Did the crazy bastard think he could get away with it again? It was obvious, now that it was too late, what Kessler had been looking for in his apartment; he’d even told Mayo, without realizing it. Bank statements. The hundred and seventy-two thousand dollars on deposit at the Southland Trust in San Diego, everything he had in the world except for the few hundred in the checking account in San Francisco. And now he was being programmed to go in and draw it out with a fatal third testicle of plastic explosive in a jockstrap or a stick of dynamite taped to the inside of his leg. This would be inside three or four pairs of panty hose, probably sewn to the bottom of a T-shirt, and finally covered by trousers with the belt and fly zipper jammed in some way. In ten minutes you could work your way out of it, and in one second or less you could be mutilated and dying. But what about the radio circuits and the other wires connecting them to the detonator? They must have been inside the old man’s coat somewhere, so why hadn’t he been able to get at them and disable the apparatus? His hands had been free. No doubt he’d find out, but at the moment there appeared to be no answer except that you never made any sudden and impulsive moves when somebody had you by the jewels.

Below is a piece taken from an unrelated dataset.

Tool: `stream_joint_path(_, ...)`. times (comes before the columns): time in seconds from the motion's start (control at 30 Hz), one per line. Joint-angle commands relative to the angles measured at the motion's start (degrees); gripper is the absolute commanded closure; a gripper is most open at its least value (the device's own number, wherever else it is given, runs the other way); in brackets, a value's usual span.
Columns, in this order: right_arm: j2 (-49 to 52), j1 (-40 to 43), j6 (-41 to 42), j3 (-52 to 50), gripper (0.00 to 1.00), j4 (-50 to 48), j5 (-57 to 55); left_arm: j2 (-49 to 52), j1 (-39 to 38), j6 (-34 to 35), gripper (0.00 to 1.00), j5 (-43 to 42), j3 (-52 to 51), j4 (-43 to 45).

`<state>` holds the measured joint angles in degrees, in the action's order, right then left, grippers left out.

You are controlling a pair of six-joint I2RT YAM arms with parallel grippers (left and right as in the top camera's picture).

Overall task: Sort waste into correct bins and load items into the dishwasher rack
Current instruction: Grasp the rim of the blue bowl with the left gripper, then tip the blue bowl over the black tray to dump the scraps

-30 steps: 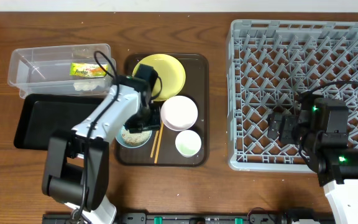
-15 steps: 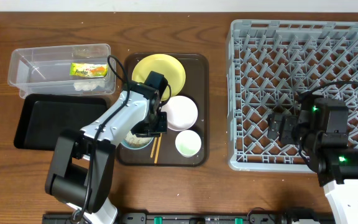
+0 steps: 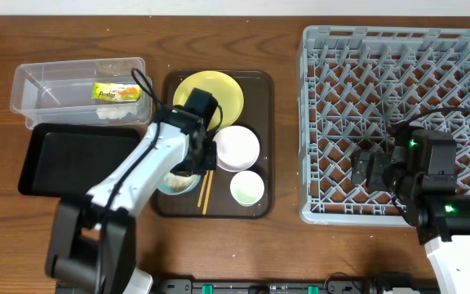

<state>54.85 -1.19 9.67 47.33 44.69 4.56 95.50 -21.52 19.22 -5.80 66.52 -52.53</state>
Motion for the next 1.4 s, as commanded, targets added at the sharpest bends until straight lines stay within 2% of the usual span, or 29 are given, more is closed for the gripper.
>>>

But why had they kidnapped Paulette Carmody? Why, for that matter, had they gone to the trouble to bug her telephone and then close in on him while he was at her place? There didn’t seem to be any answer to these questions either. Then, for the first time, the absolute silence of the place was broken; from the other side of the wall against which the beds were placed there came a low murmur of voices and the creaking of a bed. He turned and looked at Paulette Carmody. Her eyes were open. She stared blankly at him for a moment and then put a hand up to her head, and said, “Good God!”

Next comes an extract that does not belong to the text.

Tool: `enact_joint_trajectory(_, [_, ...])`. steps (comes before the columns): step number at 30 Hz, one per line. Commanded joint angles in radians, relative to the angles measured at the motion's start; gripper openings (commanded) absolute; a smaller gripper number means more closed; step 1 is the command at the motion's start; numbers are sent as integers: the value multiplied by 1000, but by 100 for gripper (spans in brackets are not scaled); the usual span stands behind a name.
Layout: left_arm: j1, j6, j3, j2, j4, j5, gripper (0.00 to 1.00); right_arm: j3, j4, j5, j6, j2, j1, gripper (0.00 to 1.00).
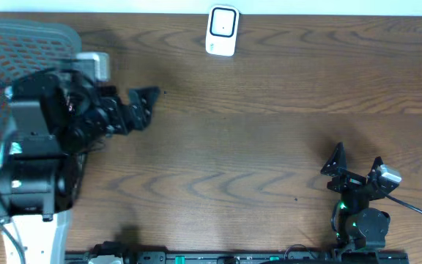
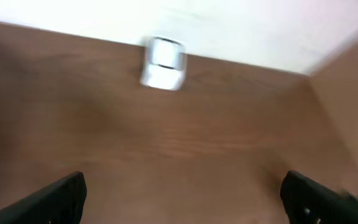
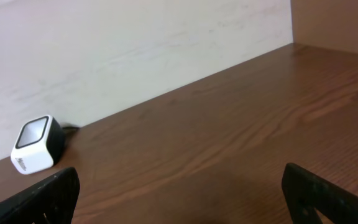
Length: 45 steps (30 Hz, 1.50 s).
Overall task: Scan the item barcode
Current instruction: 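Reach the left gripper into the basket and grasp the teal bottle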
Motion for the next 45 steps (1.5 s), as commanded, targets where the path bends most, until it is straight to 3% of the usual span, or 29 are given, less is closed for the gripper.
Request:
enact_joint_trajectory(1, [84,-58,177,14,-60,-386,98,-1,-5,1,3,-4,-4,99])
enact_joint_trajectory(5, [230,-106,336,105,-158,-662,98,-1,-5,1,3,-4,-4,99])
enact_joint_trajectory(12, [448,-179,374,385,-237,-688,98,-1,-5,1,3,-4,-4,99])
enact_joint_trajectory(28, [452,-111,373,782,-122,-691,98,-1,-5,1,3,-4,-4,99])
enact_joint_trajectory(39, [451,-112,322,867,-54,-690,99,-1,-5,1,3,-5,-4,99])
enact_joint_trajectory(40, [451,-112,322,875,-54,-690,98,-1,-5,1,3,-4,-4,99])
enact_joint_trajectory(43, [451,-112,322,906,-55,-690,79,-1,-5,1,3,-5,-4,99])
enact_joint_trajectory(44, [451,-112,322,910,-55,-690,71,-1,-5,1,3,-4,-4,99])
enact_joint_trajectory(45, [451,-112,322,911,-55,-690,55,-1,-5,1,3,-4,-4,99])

“They didn’t slug you too, did they?” he asked.

“No,” she said. “It must be that crap they shot into my arm. Battery solution or varnish remover.”

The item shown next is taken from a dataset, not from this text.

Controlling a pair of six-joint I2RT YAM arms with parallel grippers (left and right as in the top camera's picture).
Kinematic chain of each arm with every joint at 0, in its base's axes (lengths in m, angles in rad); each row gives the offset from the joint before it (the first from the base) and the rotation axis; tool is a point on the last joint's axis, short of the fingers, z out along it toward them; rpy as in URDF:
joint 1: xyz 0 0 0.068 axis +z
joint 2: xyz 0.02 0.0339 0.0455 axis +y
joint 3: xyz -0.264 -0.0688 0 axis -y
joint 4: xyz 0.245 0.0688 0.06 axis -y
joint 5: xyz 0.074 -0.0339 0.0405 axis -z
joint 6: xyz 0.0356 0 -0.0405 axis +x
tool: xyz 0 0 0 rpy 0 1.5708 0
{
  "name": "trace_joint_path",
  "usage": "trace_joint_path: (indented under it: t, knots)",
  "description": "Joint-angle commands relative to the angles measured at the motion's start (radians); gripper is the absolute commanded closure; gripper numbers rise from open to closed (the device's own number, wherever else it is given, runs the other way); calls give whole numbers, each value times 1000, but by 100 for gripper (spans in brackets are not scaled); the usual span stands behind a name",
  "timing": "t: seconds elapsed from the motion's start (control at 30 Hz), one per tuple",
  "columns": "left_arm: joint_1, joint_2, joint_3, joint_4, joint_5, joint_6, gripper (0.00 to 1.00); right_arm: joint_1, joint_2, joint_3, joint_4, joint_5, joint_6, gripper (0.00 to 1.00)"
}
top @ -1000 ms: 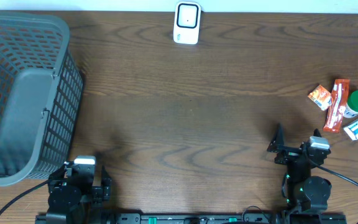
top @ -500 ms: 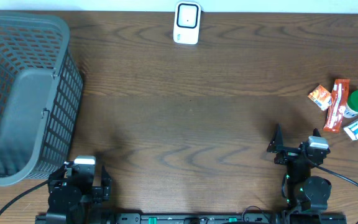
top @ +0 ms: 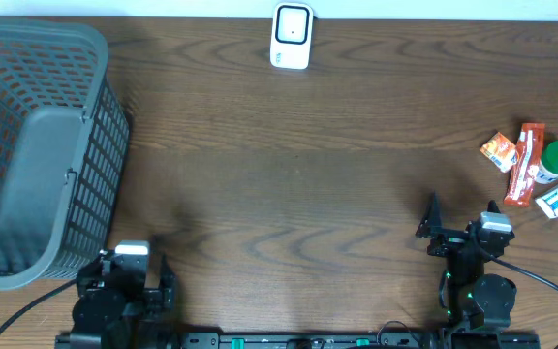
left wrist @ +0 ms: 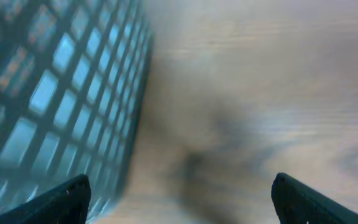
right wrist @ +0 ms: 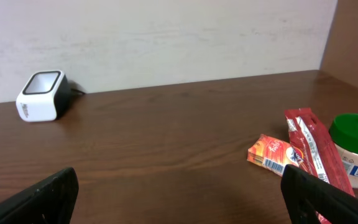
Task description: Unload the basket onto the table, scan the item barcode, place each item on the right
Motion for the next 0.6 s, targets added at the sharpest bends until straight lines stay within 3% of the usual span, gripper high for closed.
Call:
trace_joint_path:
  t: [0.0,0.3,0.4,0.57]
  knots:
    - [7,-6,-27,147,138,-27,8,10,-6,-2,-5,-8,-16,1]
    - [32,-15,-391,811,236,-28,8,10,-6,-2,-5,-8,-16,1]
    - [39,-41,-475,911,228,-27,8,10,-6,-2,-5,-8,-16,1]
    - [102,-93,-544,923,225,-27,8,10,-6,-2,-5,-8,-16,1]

“I’m sorry about it,” he said.

“About what?”

“Getting you involved. I don’t know why they grabbed you too.”

“Money,” she said. She sat up with a grimace of pain and grabbed her head again, felt the disarray of her hair, and shuddered. He wanted to ask her what money and how they expected to get it, but it could wait. He brought her purse and the small overnight case from the closet and set them beside her. “There’s a bathroom,” he said. “And a toothbrush and some aspirin. Can you make it?”

She nodded. She pushed aside the bedspread he’d put over her, swung bare legs off the bed, and stood up. When she swayed drunkenly, he took her by the arm and helped her to the door of the bathroom and then passed in her purse. The creaking of the bed in the other room was increasing now, and he could hear the voices again. One of them was feminine. There began a series of little moans and gasping outcries. He cursed and hoped they’d get it over with before Paulette came out of the bathroom. They didn’t. When she emerged a few minutes later, wearing lipstick now and still running a comb through her hair, she walked right into it. There was a sudden crescendo of the lunging of the bed, its headboard banging against a wall apparently as sound-transparent as paper, and then a ragged and strangely hoarse but unmistakably feminine voice cried out, “Now, now, now! Oh, Jesus Christ, oh, God!” They looked away from each other in embarrassment as this ended in one final chaotic shriek and silence descended.

Paulette sat on the side of the bed and fished a cigarette out of her purse. “Well, at least they didn’t put it on closed-circuit TV and make us watch. Though I wouldn’t put it past the creepy dingaling.”

He gestured toward the intercom. “The room’s bugged.”

“So let him listen. What difference does it make?” she asked.

“None, now.” If her telephone had been tapped, Kessler already knew they had figured out his identity and they were doomed from the start, in spite of the window dressing of the hoods and masks.

“It’s my fault,” he said. “I blew it from every angle. If I hadn’t shot off my mouth—”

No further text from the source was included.